TASK DETAILS: Go to the line below that has "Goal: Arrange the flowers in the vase", print it and each line after it exactly, and stop after the line that has "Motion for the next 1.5"; leave out pictures.

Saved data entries

»»

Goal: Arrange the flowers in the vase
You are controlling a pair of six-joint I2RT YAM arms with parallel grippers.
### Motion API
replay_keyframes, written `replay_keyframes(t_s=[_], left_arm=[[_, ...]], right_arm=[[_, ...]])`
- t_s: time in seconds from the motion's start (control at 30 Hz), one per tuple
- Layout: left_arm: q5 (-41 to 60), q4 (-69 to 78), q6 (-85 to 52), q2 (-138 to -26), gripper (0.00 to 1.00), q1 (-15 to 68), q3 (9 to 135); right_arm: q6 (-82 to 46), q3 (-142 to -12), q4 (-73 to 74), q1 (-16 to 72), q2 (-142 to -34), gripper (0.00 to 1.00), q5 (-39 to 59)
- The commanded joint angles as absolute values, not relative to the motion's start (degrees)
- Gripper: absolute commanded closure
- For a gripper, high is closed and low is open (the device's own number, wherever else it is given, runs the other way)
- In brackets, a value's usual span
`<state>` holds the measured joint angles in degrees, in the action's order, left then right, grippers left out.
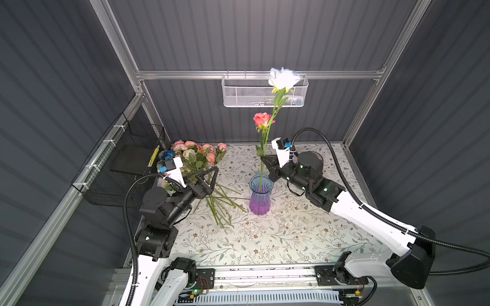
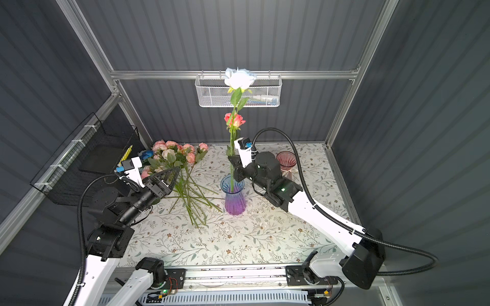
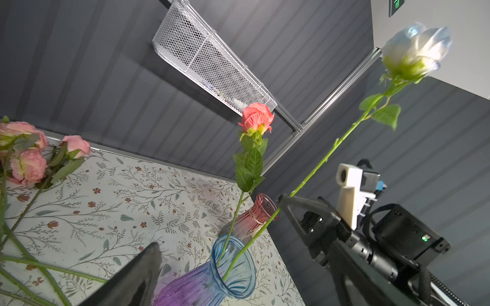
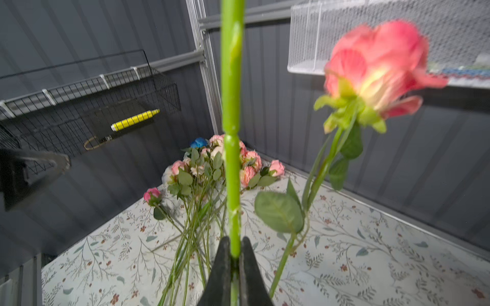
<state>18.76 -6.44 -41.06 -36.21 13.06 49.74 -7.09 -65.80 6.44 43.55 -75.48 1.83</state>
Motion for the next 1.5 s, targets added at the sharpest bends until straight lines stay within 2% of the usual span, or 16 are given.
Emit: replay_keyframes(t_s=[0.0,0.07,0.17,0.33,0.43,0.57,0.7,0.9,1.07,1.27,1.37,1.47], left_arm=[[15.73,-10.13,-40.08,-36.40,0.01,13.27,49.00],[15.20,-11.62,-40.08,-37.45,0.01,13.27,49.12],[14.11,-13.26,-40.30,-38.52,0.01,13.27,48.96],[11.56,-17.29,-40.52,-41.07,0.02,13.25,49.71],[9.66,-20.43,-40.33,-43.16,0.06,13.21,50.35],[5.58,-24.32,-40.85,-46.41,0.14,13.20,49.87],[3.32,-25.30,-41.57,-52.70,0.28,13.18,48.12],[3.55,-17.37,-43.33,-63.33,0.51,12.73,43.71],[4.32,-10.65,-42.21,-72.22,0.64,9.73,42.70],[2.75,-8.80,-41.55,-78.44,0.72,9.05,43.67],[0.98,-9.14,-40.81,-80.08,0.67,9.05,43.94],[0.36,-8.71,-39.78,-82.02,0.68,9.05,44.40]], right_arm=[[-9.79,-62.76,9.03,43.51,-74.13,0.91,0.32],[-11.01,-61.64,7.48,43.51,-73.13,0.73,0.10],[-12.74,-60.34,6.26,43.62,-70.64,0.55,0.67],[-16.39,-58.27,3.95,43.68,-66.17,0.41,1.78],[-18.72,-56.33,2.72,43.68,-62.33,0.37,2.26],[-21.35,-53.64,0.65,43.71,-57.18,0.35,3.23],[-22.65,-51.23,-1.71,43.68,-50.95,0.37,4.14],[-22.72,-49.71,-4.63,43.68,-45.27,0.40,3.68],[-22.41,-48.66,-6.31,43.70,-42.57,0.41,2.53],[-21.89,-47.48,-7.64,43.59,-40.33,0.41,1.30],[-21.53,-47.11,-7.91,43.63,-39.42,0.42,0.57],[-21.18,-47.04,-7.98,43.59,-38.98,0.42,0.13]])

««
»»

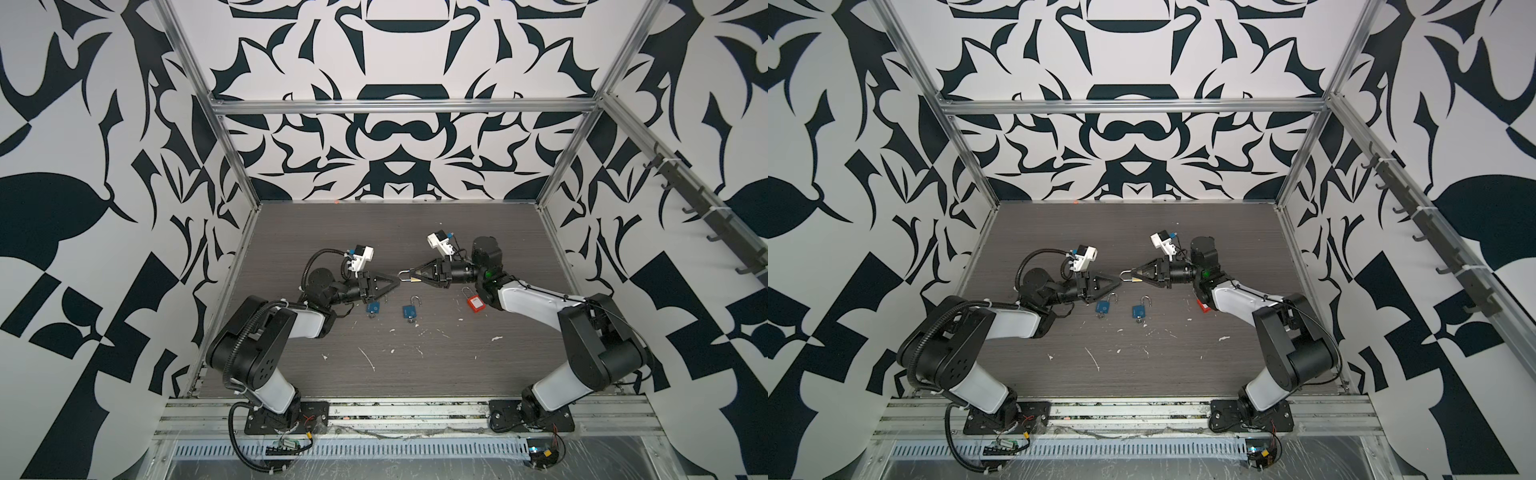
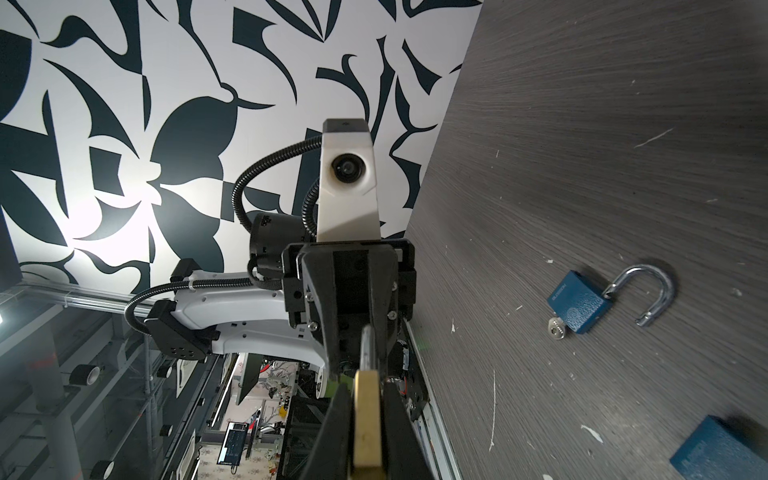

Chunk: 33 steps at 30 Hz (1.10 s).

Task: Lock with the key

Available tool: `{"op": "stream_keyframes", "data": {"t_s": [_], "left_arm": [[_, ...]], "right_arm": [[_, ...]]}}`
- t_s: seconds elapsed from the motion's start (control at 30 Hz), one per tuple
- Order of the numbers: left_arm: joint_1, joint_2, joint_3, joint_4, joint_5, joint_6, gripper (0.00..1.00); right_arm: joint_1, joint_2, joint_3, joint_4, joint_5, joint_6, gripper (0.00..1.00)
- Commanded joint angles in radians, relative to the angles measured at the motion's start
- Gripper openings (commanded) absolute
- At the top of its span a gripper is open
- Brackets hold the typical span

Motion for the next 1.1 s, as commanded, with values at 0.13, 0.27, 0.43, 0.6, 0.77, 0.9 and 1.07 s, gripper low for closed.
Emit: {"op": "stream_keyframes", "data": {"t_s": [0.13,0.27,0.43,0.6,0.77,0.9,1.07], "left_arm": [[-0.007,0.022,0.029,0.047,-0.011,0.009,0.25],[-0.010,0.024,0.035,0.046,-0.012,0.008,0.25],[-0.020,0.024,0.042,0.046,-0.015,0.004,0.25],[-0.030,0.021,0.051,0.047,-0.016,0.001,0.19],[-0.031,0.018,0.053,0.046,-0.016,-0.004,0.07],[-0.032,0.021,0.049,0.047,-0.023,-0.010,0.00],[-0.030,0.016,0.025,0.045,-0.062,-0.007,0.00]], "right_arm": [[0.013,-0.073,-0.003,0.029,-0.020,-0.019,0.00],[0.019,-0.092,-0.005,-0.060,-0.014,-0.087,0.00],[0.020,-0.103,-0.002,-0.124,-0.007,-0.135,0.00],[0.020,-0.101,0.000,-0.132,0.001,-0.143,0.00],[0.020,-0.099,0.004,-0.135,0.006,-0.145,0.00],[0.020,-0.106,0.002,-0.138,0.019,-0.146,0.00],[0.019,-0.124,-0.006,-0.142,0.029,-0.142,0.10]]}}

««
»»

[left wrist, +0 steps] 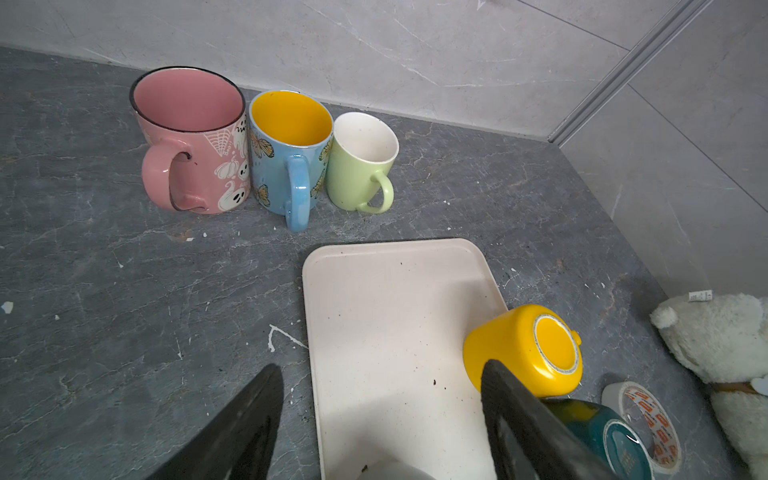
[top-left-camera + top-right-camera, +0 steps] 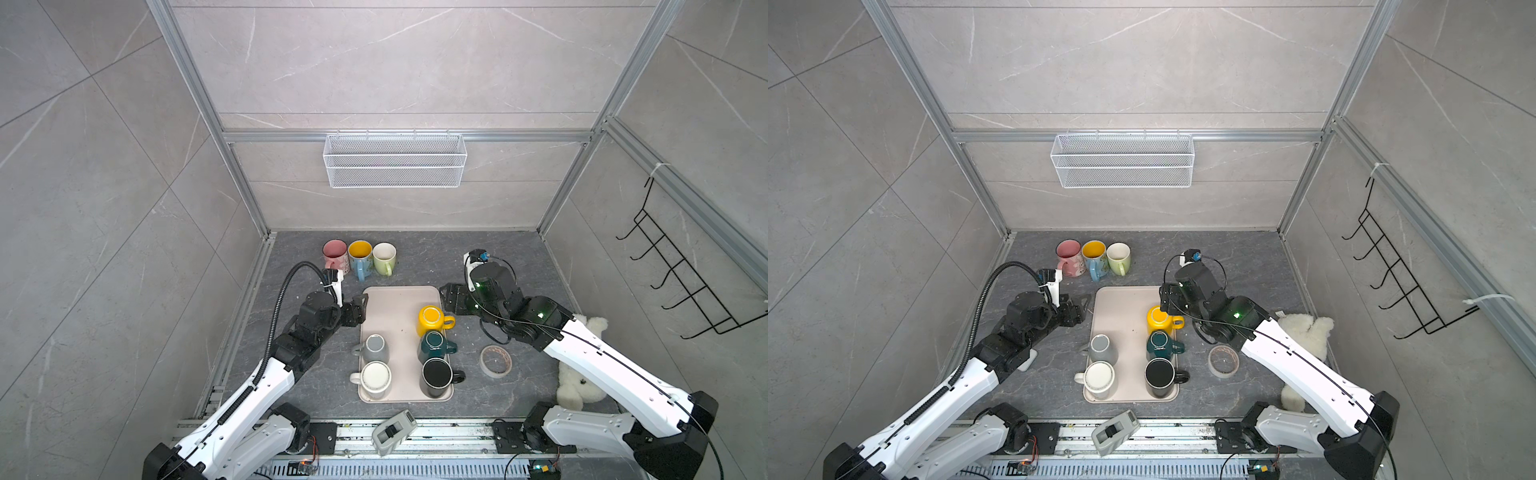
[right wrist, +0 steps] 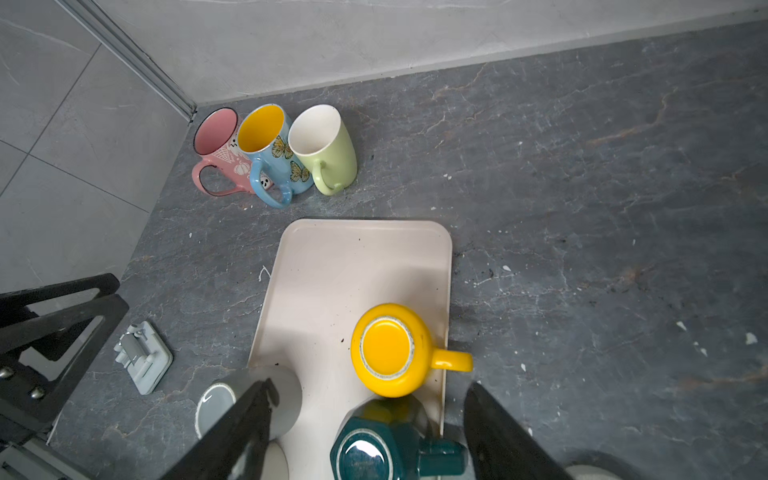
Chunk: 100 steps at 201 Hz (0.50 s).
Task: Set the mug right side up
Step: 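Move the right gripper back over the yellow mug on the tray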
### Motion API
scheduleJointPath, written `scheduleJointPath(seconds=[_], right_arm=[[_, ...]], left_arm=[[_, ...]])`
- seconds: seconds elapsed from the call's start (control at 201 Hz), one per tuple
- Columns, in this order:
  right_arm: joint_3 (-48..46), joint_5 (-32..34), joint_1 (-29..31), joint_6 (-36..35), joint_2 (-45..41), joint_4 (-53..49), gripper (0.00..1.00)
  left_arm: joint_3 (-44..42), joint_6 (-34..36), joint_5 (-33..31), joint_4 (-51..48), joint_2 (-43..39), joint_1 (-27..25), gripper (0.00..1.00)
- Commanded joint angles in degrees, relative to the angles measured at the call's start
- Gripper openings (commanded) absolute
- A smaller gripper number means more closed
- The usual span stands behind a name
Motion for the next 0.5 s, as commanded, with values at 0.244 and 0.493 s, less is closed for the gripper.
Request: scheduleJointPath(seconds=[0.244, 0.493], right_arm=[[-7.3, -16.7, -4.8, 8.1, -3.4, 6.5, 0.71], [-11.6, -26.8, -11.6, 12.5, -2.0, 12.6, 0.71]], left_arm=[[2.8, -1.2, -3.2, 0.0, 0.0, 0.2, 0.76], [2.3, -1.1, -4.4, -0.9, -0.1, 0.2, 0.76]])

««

YOUR SOLUTION:
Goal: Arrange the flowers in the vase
You are controlling a pair of six-joint I2RT YAM arms with parallel grippers.
### Motion API
replay_keyframes, written `replay_keyframes(t_s=[_], left_arm=[[_, ...]], right_arm=[[_, ...]])`
- t_s: time in seconds from the motion's start (control at 30 Hz), one per tuple
- Layout: left_arm: q5 (-41 to 60), q4 (-69 to 78), q6 (-85 to 52), q2 (-138 to -26), gripper (0.00 to 1.00), q1 (-15 to 68), q3 (9 to 135); right_arm: q6 (-82 to 46), q3 (-142 to -12), q4 (-73 to 74), q1 (-16 to 72), q2 (-142 to -34), gripper (0.00 to 1.00), q5 (-39 to 59)
- The commanded joint angles as absolute values, not relative to the motion's start (degrees)
- Gripper: absolute commanded closure
- For a gripper, high is closed and low is open (the device's own number, wherever else it is given, runs the other way)
- In brackets, a value's usual span
`<state>` holds the measured joint angles in degrees, in the action's order, left then right, grippers left out.
<state>18.76 -6.44 -41.06 -36.21 13.06 49.74 -7.09 -65.80 6.44 43.55 -75.48 1.83</state>
Motion for the next 1.5 s, targets added at the sharpest bends until straight lines stay within 2% of the usual span, or 16 are given.

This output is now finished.